* _THE TASK_
Each line of the data below that holds the word "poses" is to be reported in full.

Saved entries
____________________

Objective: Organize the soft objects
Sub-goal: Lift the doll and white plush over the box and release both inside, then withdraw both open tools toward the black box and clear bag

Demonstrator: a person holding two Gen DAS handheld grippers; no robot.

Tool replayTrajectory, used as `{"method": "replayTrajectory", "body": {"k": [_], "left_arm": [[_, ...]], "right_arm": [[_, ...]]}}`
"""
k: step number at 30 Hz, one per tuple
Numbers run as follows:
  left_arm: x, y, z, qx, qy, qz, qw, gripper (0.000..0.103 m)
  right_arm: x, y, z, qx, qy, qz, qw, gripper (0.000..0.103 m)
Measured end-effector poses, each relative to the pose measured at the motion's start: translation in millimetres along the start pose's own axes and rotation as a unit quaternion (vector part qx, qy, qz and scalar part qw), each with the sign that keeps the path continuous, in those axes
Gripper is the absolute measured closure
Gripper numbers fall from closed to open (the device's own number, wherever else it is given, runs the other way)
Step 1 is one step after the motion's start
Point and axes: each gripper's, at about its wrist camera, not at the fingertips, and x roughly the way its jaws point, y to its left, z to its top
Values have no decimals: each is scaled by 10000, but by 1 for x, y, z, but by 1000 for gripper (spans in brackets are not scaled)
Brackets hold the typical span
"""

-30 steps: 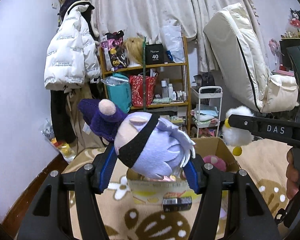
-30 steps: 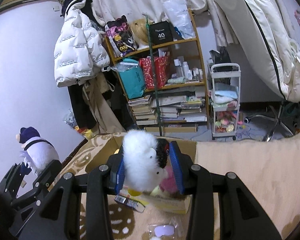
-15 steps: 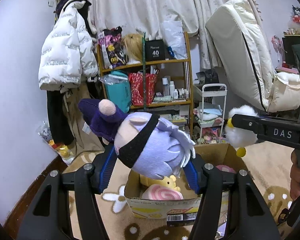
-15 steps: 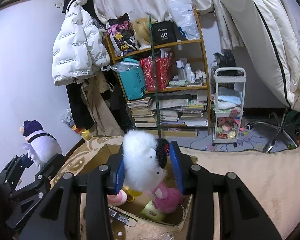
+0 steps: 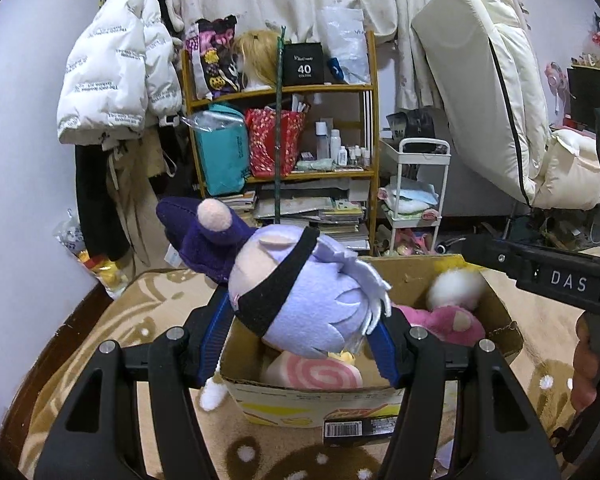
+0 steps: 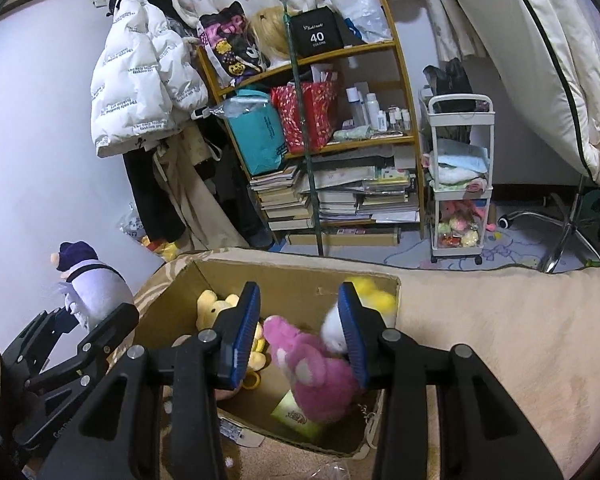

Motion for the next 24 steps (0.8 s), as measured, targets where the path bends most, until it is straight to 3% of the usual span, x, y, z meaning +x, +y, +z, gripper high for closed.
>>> {"method": "replayTrajectory", "body": {"k": [11, 13, 15, 20, 24], "left_arm": [[21, -1, -9, -158, 517, -608, 9967, 39], [27, -2, -11, -169, 651, -593, 9960, 34], [27, -1, -13, -183, 690, -553, 9959, 22], [24, 0, -14, -159, 688, -434, 9966, 18], [21, 4, -14, -226, 777, -313, 9962, 8]], "right_arm": [[7, -5, -7, 98, 204, 16, 9997, 61], [7, -5, -7, 105, 259, 28, 9996, 61], [8, -6, -9, 102, 305, 31, 9995, 61], [7, -6, -11, 61, 399, 5, 9992, 60], [3, -5, -14, 52, 429, -58, 9990, 55]]}}
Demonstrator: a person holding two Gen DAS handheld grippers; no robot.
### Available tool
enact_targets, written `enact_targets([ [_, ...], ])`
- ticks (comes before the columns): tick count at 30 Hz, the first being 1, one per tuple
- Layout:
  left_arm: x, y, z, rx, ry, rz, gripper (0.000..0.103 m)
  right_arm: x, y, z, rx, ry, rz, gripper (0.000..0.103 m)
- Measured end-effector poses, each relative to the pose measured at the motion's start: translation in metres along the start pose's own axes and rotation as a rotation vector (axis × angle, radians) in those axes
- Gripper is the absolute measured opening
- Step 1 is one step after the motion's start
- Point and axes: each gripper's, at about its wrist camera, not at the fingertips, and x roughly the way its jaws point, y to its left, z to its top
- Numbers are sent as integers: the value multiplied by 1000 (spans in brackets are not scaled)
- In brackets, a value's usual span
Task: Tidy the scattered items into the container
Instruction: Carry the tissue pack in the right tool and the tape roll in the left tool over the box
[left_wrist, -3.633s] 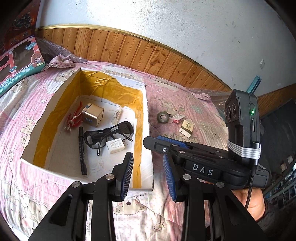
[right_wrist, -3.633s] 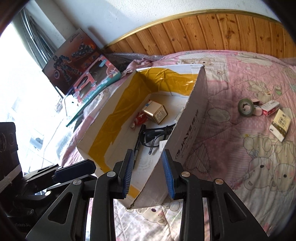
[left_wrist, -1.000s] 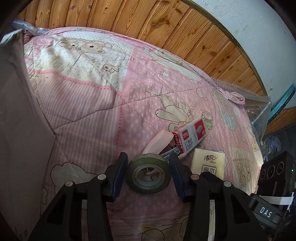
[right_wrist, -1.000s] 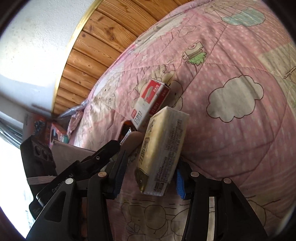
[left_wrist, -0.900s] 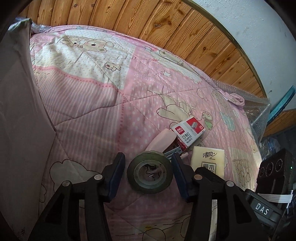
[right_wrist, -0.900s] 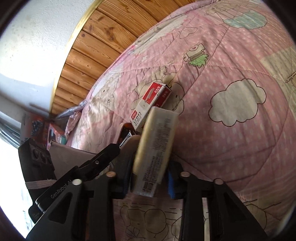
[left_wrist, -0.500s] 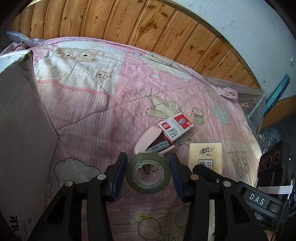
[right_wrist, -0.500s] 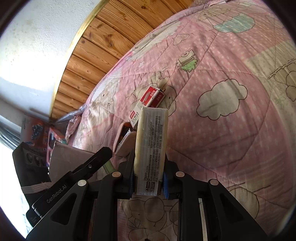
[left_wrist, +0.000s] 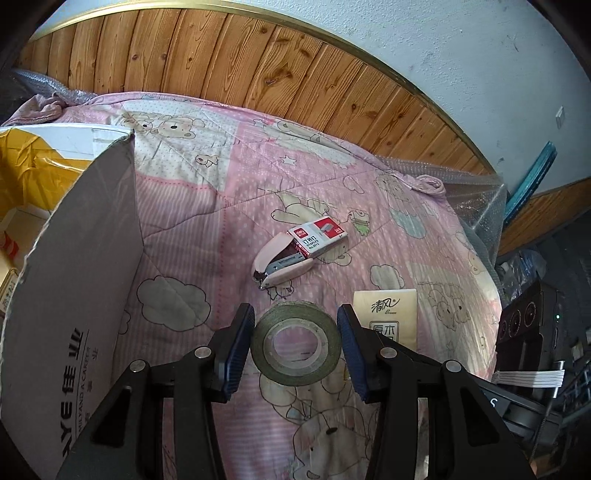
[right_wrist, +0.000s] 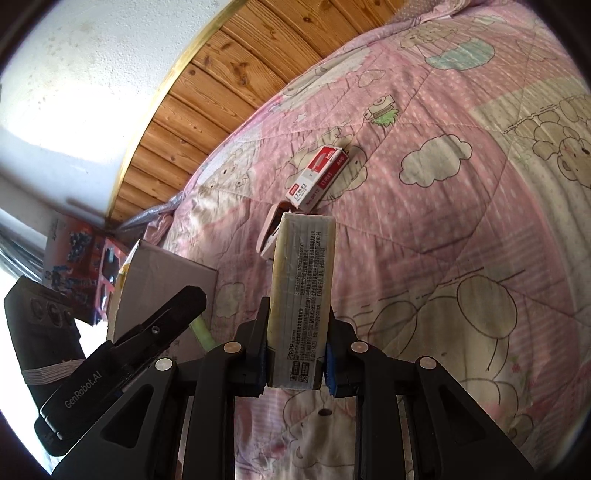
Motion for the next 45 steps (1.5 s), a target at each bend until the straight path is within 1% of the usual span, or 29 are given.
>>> enact_targets([
  [13, -65, -9, -34, 21, -33, -26, 48, -36, 21, -56, -29, 11, -14, 24],
  [22, -108, -15, -64, 41, -64, -34, 48, -62, 35, -96, -56, 20, -18, 24],
  [33, -165, -24, -97, 74, -125, -55, 48, -100, 64, -137, -135, -4, -21, 24],
  [41, -197, -23, -124, 86, -154, -67, 48, -114, 75, -172, -176, 7, -27, 24],
  [45, -213, -20, -133, 88, -171, -73, 48, -120, 84, -184, -197, 9, -28, 24],
])
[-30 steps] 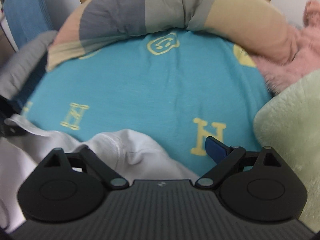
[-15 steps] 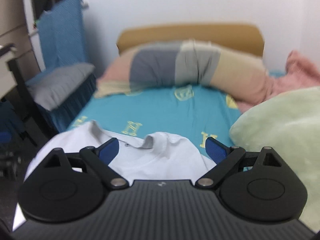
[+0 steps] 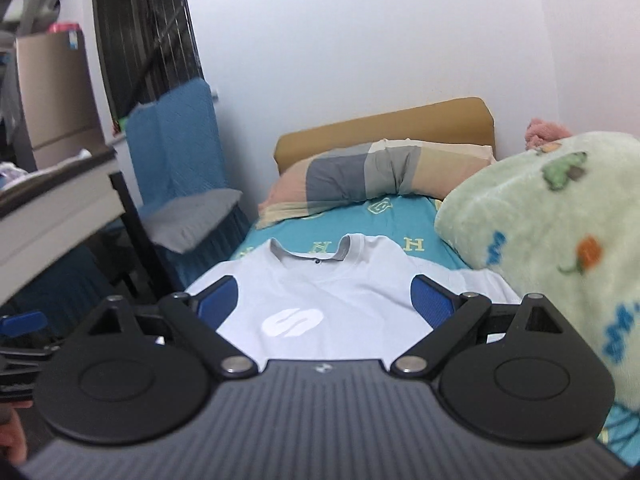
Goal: Fold clothes
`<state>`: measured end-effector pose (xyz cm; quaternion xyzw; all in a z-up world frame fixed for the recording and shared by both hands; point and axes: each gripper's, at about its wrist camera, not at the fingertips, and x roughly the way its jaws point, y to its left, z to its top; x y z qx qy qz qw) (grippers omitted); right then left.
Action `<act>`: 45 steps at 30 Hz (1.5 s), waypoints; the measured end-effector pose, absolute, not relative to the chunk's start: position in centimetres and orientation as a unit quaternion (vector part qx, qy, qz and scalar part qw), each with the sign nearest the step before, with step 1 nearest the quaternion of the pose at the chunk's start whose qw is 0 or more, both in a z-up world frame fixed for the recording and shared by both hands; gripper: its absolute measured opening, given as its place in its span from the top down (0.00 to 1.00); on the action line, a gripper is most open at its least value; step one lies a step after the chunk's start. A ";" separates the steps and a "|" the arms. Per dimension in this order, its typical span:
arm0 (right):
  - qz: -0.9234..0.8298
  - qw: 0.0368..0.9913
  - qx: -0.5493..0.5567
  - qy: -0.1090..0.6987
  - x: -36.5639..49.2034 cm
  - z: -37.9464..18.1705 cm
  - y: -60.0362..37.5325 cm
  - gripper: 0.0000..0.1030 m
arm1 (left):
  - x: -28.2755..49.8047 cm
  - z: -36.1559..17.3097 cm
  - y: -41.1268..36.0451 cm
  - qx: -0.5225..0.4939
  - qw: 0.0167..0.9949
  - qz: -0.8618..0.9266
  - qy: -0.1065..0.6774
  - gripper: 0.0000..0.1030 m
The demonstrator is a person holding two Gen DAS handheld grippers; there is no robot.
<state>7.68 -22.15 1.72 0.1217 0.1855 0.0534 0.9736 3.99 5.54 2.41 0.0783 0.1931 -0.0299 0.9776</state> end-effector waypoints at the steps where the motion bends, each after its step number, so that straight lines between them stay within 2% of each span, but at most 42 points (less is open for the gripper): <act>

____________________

* _ANSWER BOX_
Measured end-effector poses, each relative to the pose measured at the motion's start: translation in millimetres along the start pose's own axes and rotation as a unit quaternion (vector part qx, qy, qz and scalar part qw), each with the sign that keeps the path continuous, in those axes
- Measured end-effector poses, each relative to the pose measured at the motion's start: translation in metres along the start pose's own axes and rotation as a rotation vector (axis × angle, radians) in those axes

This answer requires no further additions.